4. Fazer câmaras personalizadas para proteger as explantas cocleares

NOTA: Monte as explantes cocleares nas câmaras com sistemas de fixação personalizados que utilizam pipetas de vidro flexíveis (etapa 4.1) (Figura 4A) ou fio dental (passo 4.2) (Figura 4B). A câmara de pipeta de vidro poderia ser esterilizada e usada para os órgãos cultivados de Corti, enquanto a câmara de fio dental fornece uma fixação mais segura da amostra e um controle sobre a orientação do feixe de estereócilia durante a montagem. Essas câmaras personalizadas precisam ser preparadas com antecedência, mas podem ser limpas e reutilizadas em várias sessões de imagem.
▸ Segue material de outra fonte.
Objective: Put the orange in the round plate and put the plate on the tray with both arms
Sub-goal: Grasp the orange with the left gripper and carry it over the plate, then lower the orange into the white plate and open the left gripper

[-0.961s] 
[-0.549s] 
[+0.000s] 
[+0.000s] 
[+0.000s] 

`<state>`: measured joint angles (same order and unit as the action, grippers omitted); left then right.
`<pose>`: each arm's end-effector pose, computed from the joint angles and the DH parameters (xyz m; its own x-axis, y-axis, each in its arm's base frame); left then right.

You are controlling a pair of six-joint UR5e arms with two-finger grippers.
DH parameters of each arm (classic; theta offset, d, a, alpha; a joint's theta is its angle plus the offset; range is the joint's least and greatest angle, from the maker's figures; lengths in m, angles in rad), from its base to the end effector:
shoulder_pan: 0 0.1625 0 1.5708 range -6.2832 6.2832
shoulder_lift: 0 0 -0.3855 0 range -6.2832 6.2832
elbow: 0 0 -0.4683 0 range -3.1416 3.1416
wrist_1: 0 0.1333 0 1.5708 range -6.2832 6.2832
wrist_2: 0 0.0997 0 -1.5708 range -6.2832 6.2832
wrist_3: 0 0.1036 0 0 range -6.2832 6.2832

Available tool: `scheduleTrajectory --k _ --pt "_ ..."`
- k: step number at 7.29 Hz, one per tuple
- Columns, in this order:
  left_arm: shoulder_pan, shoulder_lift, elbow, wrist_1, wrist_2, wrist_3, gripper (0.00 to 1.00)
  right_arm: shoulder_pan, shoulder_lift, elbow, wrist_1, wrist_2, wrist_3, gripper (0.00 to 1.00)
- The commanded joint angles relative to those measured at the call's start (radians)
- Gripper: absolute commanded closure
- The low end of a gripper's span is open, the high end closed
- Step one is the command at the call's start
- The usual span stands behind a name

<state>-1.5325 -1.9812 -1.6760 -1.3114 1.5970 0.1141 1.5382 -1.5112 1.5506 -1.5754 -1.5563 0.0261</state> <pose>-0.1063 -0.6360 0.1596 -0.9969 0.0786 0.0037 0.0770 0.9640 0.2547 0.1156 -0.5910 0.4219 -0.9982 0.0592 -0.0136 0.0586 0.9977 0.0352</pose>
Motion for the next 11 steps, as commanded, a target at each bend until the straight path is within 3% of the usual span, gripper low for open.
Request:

  1. Faça uma câmara usando pipetas de vidro flexíveis
    1. Puxe duas fibras de vidro finas e flexíveis de capilares de vidro usando um puxador de pipeta. Nossas fibras de vidro puxadas normalmente medem de 1 a 2 cm de comprimento e são bastante flexíveis.
    2. Coloque uma pequena gota do elastômero de silicone em cima de uma mancha de vidro. Use tampas de 2 cm de diâmetro.
    3. Coloque as extremidades de duas fibras de vidro na gota de silicone e organize as fibras para ter um pequeno grau de separação entre elas(Figura 4A).
    4. Coloque a tampa em uma placa quente para curar rapidamente o elastômero (1 a 3 min).
    5. Cole a tampa no fundo de vidro da câmara descrita na Seção 2 usando uma pequena quantidade (1-3 μL) de elastômero de silicone e permitindo que ele cure durante a noite.
  2. Fazendo uma câmara usando fio dental:
    1. Remova a porção de vidro de um prato de 50 mm de fundo de vidro, deixando as paredes de plástico intactas. Em seguida, cole a porção plástica do prato de cultura celular em cima de um slide de vidro de 1,2 mm de espessura com cola de silício.
    2. Monte uma tampa plástica (6,5 x 6,5 mm) com a mesma cola no centro da câmara. Em seguida, repita o processo com outra mancha de cobertura em cima da anterior.
    3. Monte dois pequenos fios de tungstênio ou banhados a ouro (12 mm de comprimento e ~0,5 mm de diâmetro) com cola de silício, cada um em lados opostos dos slides da tampa. Cole-os o suficiente (> 10-15 mm) dos slides da tampa(Figura 4B).
    4. Separe dois fios de fio dental e coloque-os em cima dos slides da tampa e fixe-os nos fios fazendo um nó. Deixe uma pequena distância entre ambos os fios(Figura 4B, setas curtas).
  3. Limpe as câmaras depois de cada uso
    1. Remova suavemente o tecido da câmara usando pinças finas e raspe levemente todos os resíduos de tecido deixados para trás.
    2. Enxágüe a câmara primeiro com 70% de etanol e depois com água destilada.
    3. Repita o ciclo de lavagem, se necessário.
    4. Coloque a câmara de cabeça para baixo em um papel filtro para deixá-la secar até o próximo experimento. As câmaras não precisam ser esterilizadas, a menos que acultura do órgão de Corti seja planejada após a imagem.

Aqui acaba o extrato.